• _To do_: In the data below, repeat the line containing "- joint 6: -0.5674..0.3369" and every following line exactly, up to and including the last line. Exclude pictures.

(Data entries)

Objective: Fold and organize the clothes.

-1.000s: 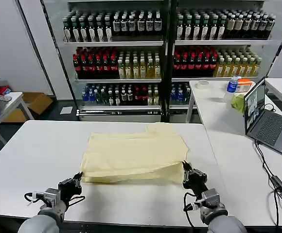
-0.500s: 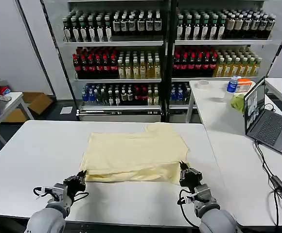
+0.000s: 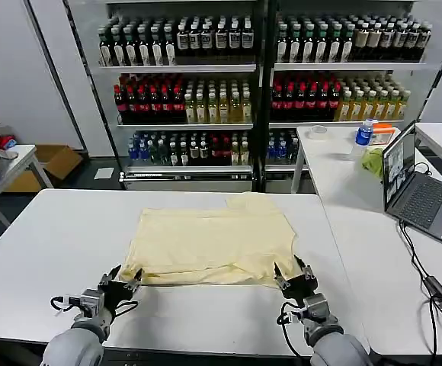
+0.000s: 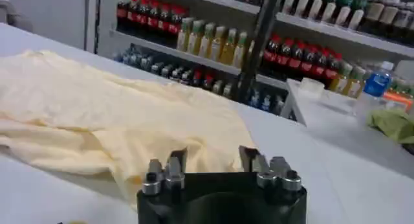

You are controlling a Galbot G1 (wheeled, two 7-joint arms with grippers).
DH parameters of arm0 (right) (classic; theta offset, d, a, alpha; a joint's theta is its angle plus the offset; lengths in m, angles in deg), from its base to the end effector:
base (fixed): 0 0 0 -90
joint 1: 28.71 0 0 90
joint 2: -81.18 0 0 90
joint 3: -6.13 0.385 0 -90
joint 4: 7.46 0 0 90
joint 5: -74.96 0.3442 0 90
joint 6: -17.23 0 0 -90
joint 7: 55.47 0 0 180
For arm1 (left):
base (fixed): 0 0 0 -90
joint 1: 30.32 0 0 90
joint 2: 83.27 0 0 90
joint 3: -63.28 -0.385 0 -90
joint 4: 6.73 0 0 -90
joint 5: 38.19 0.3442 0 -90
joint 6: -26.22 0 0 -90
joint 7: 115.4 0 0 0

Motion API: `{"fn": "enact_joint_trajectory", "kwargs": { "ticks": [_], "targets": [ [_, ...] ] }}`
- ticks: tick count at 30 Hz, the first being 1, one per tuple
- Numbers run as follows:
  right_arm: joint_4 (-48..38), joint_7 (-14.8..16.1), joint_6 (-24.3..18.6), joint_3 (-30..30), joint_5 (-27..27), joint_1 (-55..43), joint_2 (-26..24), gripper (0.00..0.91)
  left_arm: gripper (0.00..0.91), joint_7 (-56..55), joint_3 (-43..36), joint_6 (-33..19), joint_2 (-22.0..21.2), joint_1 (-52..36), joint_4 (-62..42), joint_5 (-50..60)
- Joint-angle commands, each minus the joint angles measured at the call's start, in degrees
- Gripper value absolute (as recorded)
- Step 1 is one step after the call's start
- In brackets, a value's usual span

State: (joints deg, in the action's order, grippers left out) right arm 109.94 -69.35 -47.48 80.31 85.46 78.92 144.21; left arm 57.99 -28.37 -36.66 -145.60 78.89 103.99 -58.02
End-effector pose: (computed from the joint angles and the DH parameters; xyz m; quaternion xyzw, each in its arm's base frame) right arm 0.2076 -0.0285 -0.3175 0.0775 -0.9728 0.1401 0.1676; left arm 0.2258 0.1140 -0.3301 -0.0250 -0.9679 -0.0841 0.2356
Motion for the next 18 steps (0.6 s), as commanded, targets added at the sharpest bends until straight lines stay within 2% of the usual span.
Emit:
{"fn": "enact_joint_trajectory", "kwargs": {
  "ticks": [1, 11, 12, 13, 15, 16, 17, 18],
  "targets": [
    [0.9, -0.1, 0.1, 2.3, 0.1, 3.7, 0.4, 0.907, 0.907, 0.0, 1.5, -0.1, 0.2, 1.8, -0.7, -1.5],
    [-0.3, -0.9, 2.8, 2.4, 3.6, 3.7, 1.5, 0.907, 0.907, 0.0, -0.3, 0.5, 1.9, -2.8, -3.6, -3.7],
    [-0.5, -0.9, 2.8, 2.3, 3.7, 3.7, 1.5, 0.907, 0.796, 0.0, -0.4, 0.5, 1.9, -3.2, -3.7, -3.8],
    [-0.7, -0.9, 2.9, 2.2, 4.0, 3.6, 1.5, 0.907, 0.595, 0.0, -0.5, 0.5, 2.1, -3.6, -3.8, -3.9],
    [-0.8, -0.8, 3.1, 1.8, 4.3, 3.6, 1.6, 0.907, 0.353, 0.0, -0.8, 0.5, 2.2, -4.2, -4.0, -4.1],
    [-0.8, -0.8, 3.3, 1.5, 4.4, 3.5, 1.7, 0.615, 0.151, 0.0, -0.9, 0.5, 2.2, -4.3, -4.1, -4.1],
    [-0.8, -0.8, 3.4, 1.4, 4.5, 3.5, 1.7, 0.544, 0.040, 0.0, -1.0, 0.4, 2.2, -4.5, -4.2, -4.2],
    [-0.8, -0.8, 3.5, 1.1, 4.6, 3.4, 1.7, 0.393, 0.010, 0.0, -1.2, 0.3, 2.3, -4.7, -4.3, -4.2]
  ]
}}
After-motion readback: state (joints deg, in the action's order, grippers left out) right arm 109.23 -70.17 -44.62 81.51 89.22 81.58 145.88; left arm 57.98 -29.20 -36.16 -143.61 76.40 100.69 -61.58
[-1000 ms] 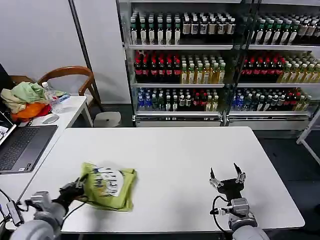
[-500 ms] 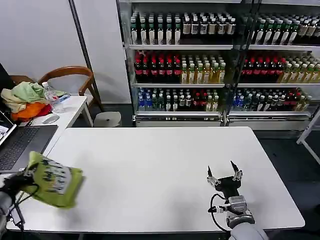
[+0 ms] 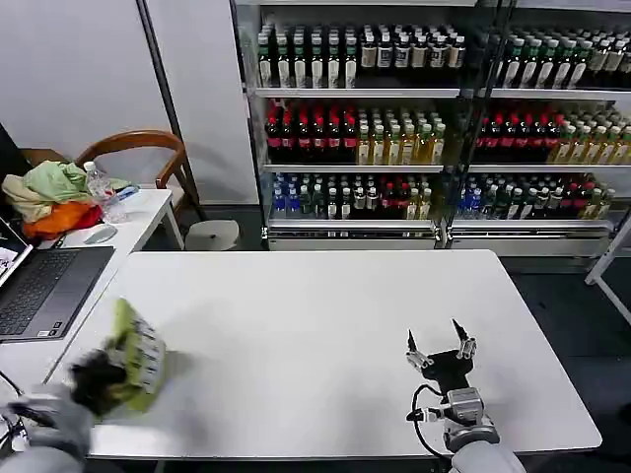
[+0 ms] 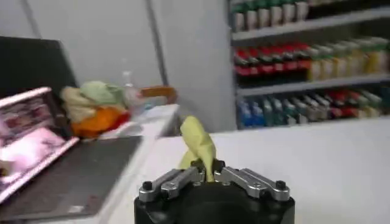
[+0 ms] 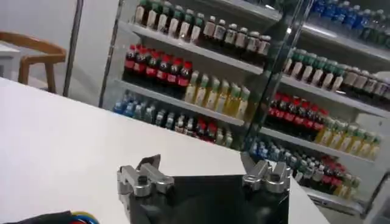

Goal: Fold and organize the clothes.

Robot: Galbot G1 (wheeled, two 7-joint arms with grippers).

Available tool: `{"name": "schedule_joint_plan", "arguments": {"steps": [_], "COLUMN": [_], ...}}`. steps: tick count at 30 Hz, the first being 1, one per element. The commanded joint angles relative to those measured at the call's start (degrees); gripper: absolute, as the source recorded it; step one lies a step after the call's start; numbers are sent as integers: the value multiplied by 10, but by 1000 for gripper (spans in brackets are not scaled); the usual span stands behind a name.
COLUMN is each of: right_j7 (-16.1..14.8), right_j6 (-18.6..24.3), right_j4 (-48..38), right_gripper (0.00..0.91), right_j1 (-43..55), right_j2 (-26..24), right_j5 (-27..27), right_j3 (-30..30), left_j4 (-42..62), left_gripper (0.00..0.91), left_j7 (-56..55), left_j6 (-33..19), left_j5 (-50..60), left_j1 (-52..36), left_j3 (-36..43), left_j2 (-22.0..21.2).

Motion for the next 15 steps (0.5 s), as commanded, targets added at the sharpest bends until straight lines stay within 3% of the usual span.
{"name": "schedule_joint_plan", "arguments": {"steps": [1, 15], "right_j7": [0, 0], "right_j6": [-1, -5], "right_j4": [3, 6], "right_gripper": [907, 907], "right_j1": [-9, -1], "right_j2": [3, 1], "right_j5": [-6, -3], "right_j3": [9, 21], "left_j4": [23, 55], "left_gripper": [40, 50], "left_j7": [5, -32], "left_j6": [-36, 39], "left_j5": [302, 153], "left_j1": [-90, -185], "left_j3": [381, 378], "left_j2": [-133, -171]}}
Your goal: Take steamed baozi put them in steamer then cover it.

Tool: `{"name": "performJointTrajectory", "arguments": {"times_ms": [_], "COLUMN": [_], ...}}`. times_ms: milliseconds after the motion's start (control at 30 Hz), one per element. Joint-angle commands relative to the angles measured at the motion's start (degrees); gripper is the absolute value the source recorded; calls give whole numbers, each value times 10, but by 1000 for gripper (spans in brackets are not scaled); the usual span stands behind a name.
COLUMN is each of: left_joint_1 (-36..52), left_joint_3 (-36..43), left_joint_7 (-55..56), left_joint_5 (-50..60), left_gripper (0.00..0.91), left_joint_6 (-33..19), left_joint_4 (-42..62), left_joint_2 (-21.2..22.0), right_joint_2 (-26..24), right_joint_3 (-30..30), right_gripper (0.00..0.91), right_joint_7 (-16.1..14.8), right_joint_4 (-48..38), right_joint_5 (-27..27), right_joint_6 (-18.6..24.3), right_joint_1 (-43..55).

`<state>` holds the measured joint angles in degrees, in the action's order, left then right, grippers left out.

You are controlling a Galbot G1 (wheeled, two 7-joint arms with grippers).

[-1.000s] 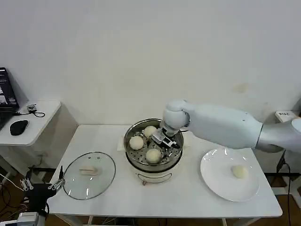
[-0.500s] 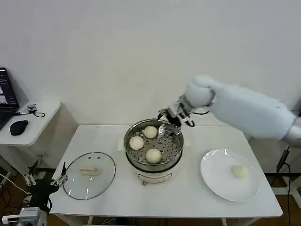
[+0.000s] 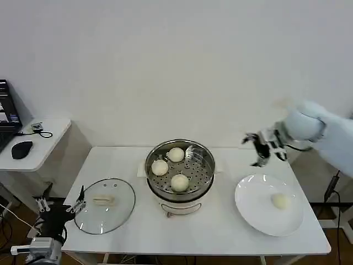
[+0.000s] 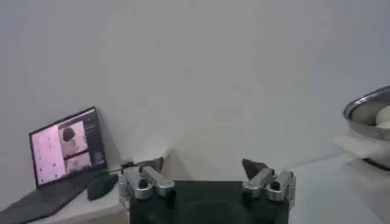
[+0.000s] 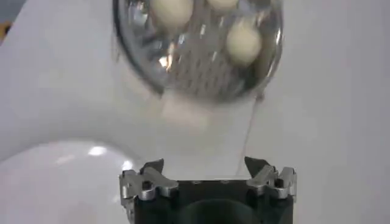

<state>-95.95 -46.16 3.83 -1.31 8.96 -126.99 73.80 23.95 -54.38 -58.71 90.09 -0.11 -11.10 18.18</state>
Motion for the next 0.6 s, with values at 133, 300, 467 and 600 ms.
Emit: {"name": "performJointTrajectory", "arguments": {"times_ms": [133,300,467,600], "left_joint_1": [10,9,6,5], "left_joint_3": [21,24,21,17], "left_joint_7": [0,0,-1,-1], "left_joint_5": [7,11,11,11], "left_gripper": [907,907,907,907], "left_joint_6": [1,2,2,2], "left_joint_4": [7,8,10,9], "left_joint_2": [0,1,1,0], "right_joint_2": [-104,-81,-43,-14], "right_joint_3": [90,151,216,228], "right_gripper": [907,907,907,907], "right_joint_7": [23,27,25,22], "right_joint_4": [-57,-82,-118,-150], "right_joint_5": [-50,-62,-68,-74], "right_joint_6": [19,26,35,43], "right_joint_1": [-211,-285,-335,-337]}}
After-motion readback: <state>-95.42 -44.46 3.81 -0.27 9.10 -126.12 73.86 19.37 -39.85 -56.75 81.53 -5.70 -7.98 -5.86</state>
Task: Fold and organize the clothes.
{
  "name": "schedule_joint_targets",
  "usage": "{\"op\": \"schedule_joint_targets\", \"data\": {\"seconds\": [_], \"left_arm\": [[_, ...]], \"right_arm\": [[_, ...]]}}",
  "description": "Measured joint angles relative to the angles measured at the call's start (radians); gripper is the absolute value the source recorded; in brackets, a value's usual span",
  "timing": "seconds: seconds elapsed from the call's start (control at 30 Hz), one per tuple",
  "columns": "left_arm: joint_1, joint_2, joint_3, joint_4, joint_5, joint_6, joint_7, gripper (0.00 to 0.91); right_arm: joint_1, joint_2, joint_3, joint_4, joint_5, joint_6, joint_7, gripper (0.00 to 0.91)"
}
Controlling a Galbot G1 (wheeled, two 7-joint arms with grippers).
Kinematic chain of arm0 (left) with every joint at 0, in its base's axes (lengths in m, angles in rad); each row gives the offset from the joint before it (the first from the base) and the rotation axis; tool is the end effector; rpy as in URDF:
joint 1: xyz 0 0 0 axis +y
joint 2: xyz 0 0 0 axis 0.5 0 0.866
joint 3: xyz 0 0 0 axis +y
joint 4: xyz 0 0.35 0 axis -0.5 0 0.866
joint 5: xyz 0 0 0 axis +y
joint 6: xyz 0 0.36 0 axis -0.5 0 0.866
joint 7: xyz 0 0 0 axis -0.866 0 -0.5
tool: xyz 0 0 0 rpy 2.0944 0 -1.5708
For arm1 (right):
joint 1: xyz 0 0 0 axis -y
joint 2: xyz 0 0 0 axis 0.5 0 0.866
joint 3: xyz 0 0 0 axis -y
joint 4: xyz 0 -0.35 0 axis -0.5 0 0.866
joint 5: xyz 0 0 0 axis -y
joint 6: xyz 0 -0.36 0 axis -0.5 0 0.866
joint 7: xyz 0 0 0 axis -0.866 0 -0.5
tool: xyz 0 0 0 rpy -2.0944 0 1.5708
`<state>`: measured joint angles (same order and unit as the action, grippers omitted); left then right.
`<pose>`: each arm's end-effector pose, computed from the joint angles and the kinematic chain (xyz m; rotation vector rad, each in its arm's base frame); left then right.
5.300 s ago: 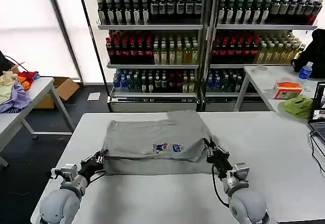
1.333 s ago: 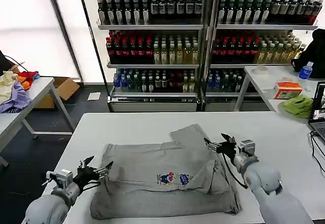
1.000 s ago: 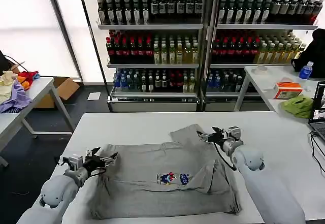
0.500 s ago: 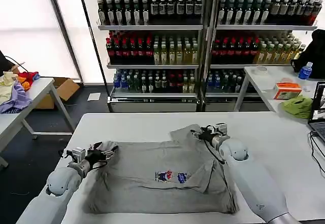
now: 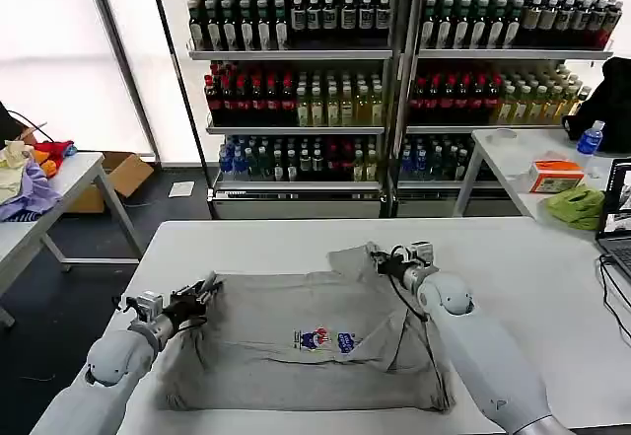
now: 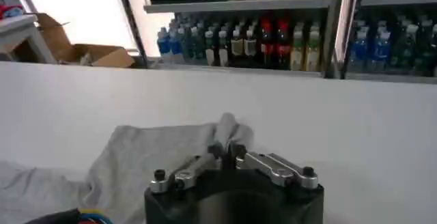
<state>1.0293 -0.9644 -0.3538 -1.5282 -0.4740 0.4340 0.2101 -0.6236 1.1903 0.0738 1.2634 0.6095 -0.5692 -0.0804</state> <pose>0.3604 0.1583 -0.3284 -0.3914 -2.5558 -0.1386 0.4796 -0.0319 -0.3119 0.4824 -2.4752 -0.0546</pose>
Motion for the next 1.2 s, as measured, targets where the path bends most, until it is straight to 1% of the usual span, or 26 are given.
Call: {"op": "schedule_joint_targets", "data": {"seconds": [0.23, 0.47, 0.83, 1.2], "left_arm": [[0.028, 0.001, -0.017, -0.034, -0.023, -0.017, -0.007, 0.01], [0.053, 0.003, -0.033, -0.087, -0.049, -0.034, -0.031, 0.01], [0.108, 0.003, -0.076, -0.195, -0.083, -0.104, -0.074, 0.01], [0.216, 0.013, -0.137, -0.309, -0.08, -0.153, -0.086, 0.01]], "right_arm": [[-0.03, 0.002, 0.023, 0.046, 0.045, -0.004, 0.024, 0.0], [-0.073, -0.017, 0.066, 0.136, 0.093, -0.011, 0.058, 0.0], [-0.193, -0.049, 0.15, 0.367, 0.159, -0.004, 0.106, 0.0], [-0.388, -0.076, 0.262, 0.596, 0.203, -0.008, 0.126, 0.0]]}}
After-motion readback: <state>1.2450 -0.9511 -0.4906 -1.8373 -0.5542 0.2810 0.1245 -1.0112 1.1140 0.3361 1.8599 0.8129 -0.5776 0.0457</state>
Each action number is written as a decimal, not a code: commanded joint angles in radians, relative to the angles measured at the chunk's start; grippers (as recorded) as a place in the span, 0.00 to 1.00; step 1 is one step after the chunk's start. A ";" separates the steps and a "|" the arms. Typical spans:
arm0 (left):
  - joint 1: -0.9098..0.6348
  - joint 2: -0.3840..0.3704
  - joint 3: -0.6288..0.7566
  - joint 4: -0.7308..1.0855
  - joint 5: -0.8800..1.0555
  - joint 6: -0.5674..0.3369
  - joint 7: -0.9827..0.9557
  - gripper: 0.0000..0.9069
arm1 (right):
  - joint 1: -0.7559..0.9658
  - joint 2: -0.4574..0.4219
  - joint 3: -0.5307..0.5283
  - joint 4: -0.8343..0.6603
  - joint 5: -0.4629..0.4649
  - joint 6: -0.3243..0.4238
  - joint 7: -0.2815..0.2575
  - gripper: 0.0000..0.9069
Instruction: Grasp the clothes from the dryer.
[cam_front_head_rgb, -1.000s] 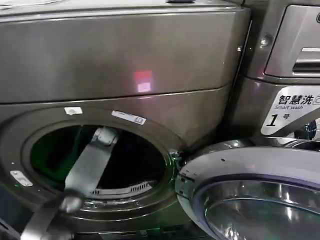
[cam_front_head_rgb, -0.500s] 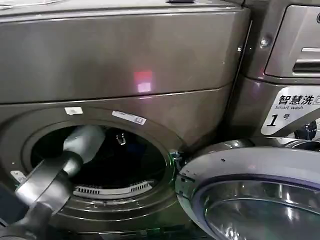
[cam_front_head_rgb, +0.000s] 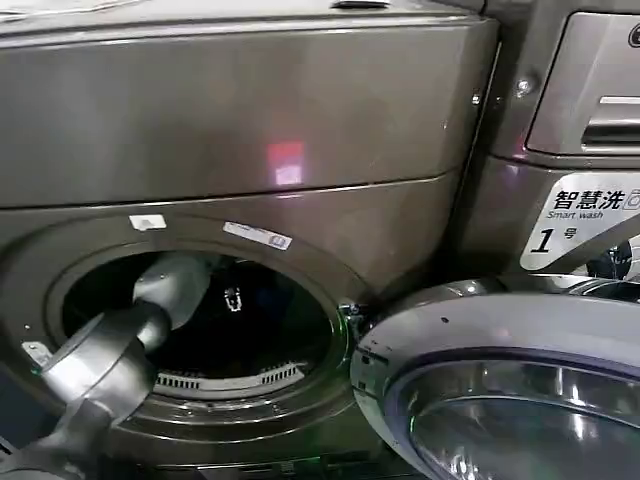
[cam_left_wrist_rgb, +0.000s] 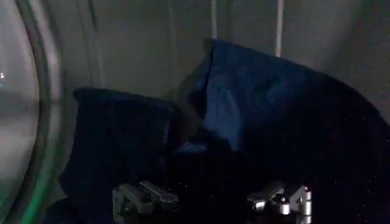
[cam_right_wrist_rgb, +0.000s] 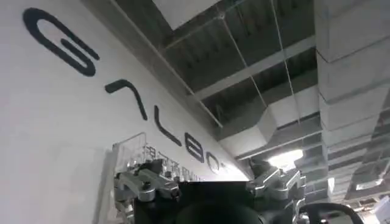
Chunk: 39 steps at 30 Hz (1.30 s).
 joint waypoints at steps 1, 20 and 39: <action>0.008 -0.006 0.011 0.023 0.002 -0.005 0.012 0.00 | 0.005 0.000 -0.001 -0.003 -0.003 0.001 -0.001 1.00; 0.062 0.021 -0.213 -0.167 -0.236 0.027 -0.254 0.00 | 0.030 0.008 -0.029 -0.008 -0.027 0.005 0.002 1.00; 0.601 0.025 -0.812 -1.021 -0.488 0.040 -1.123 0.00 | 0.038 0.024 -0.041 0.044 -0.063 -0.032 -0.062 1.00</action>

• _Exercise response_:
  - joint 6: -0.5674..0.3369
  - joint 7: -0.9827..0.9557
  - gripper: 0.0000..0.9069
arm1 (right):
  - joint 1: -0.7559..0.9658
  - joint 2: -0.4574..0.4219
  - joint 3: -0.5307..0.5283
  - joint 4: -0.8343..0.6603
  - joint 5: -0.4629..0.4649
  - joint 6: -0.3243..0.4238
  - joint 7: -0.2815..0.2575
  - gripper: 0.0000..0.9069
Instruction: Grasp the clothes from the dryer.
[cam_front_head_rgb, -1.000s] 
[cam_front_head_rgb, -0.500s] 
[cam_front_head_rgb, +0.000s] 
[cam_left_wrist_rgb, +0.000s] 
[cam_right_wrist_rgb, +0.000s] 
Chunk: 39 steps at 30 Hz (1.30 s).
 joint waypoints at steps 1, 20 and 39: <action>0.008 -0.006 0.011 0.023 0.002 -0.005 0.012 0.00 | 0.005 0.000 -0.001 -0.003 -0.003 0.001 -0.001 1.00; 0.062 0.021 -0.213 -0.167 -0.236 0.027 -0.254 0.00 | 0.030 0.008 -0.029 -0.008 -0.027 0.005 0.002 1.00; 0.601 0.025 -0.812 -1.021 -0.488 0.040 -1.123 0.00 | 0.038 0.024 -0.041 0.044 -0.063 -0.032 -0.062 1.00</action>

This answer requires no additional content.